Exclude the pictures and repeat all of the data exactly.
---------------
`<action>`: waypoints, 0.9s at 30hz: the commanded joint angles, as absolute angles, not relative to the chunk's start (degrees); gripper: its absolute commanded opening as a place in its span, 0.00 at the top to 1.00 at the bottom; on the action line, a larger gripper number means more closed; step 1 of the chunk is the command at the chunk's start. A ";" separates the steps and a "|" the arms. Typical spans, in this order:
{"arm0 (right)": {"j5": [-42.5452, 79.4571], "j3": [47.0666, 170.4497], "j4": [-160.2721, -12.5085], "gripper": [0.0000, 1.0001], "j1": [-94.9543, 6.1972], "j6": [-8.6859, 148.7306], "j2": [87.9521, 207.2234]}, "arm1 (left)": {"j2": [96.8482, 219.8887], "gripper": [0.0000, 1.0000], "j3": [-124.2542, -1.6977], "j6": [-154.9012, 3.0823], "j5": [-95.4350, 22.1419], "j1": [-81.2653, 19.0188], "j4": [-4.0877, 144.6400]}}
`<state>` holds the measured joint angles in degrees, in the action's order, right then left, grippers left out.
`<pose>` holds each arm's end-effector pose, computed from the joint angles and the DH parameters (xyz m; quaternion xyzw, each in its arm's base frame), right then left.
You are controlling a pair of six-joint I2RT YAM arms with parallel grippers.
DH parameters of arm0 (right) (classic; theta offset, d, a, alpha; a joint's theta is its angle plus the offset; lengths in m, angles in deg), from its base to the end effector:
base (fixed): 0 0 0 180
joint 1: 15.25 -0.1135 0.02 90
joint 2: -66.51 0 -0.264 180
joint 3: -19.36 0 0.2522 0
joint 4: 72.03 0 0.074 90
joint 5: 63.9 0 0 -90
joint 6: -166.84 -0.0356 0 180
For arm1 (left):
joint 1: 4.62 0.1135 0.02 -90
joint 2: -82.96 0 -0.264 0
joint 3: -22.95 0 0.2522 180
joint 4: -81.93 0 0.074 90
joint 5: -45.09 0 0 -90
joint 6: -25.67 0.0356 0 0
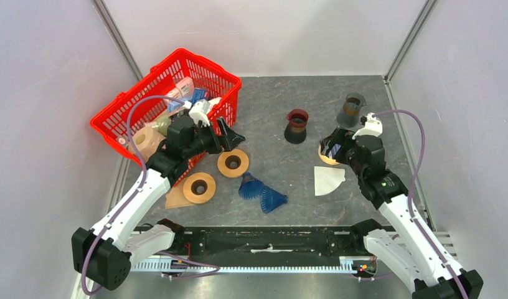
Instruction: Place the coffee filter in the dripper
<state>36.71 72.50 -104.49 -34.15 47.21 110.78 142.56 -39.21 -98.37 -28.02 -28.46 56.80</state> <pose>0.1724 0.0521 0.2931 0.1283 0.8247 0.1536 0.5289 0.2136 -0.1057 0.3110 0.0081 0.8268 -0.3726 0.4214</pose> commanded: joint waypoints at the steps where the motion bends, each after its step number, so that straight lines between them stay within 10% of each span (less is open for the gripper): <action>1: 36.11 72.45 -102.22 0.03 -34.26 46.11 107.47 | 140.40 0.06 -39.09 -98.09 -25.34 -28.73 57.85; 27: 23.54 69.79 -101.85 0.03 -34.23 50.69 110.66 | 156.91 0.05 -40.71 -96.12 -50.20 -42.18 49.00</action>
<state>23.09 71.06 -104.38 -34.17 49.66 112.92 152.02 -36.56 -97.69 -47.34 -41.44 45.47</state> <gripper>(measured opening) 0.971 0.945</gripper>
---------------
→ ANSWER FOR THIS EXERCISE:
`<action>`: waypoints, 0.9s at 30hz: the commanded joint angles, as absolute angles, not relative to the chunk's start (degrees); gripper: its absolute commanded opening as a place in its span, 0.00 at the top to 1.00 at the bottom; on the action line, a larger gripper number means more closed; step 1 of the chunk is the command at the chunk's start. A ";" separates the steps and a "|" the arms. Typical spans, in this order:
{"arm0 (right)": {"j5": [-42.5452, 79.4571], "j3": [47.0666, 170.4497], "j4": [-160.2721, -12.5085], "gripper": [0.0000, 1.0001], "j1": [-94.9543, 6.1972], "j6": [-8.6859, 148.7306], "j2": [87.9521, 207.2234]}, "arm1 (left)": {"j2": [96.8482, 219.8887], "gripper": [0.0000, 1.0000], "j3": [-124.2542, -1.6977], "j6": [-154.9012, 3.0823], "j5": [-95.4350, 22.1419], "j1": [-81.2653, 19.0188], "j4": [-4.0877, 144.6400]}}
`<state>` holds the measured joint angles in degrees, in the action's order, right then left, grippers left out.
`<pose>` holds each arm's end-effector pose, computed from the joint angles and the DH parameters (xyz m; quaternion xyzw, each in its arm's base frame), right then left.
You are controlling a pair of six-joint I2RT YAM arms with parallel grippers.
DH parameters of arm0 (right) (classic; theta offset, d, a, alpha; a joint's theta is its angle plus the offset; lengths in m, angles in deg), from its base to the end effector:
base (fixed): 0 0 0 180
joint 1: 15.25 -0.1135 0.02 90
joint 2: -66.51 0 -0.264 180
joint 3: -19.36 0 0.2522 0
joint 4: 72.03 0 0.074 90
joint 5: 63.9 0 0 -90
joint 6: -166.84 -0.0356 0 180
For arm1 (left):
joint 1: 4.62 0.1135 0.02 -90
joint 2: -82.96 0 -0.264 0
joint 3: -22.95 0 0.2522 180
joint 4: -81.93 0 0.074 90
joint 5: -45.09 0 0 -90
joint 6: -25.67 0.0356 0 0
Instruction: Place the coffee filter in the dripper
<state>36.71 72.50 -104.49 -34.15 47.21 110.78 142.56 -39.21 -98.37 -28.02 -28.46 56.80</state> <pose>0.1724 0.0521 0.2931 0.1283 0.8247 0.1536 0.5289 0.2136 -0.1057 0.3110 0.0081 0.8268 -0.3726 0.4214</pose> commanded: joint waypoints at the steps where the motion bends, each after its step number, so that straight lines between them stay within 10% of each span (less is open for the gripper): <action>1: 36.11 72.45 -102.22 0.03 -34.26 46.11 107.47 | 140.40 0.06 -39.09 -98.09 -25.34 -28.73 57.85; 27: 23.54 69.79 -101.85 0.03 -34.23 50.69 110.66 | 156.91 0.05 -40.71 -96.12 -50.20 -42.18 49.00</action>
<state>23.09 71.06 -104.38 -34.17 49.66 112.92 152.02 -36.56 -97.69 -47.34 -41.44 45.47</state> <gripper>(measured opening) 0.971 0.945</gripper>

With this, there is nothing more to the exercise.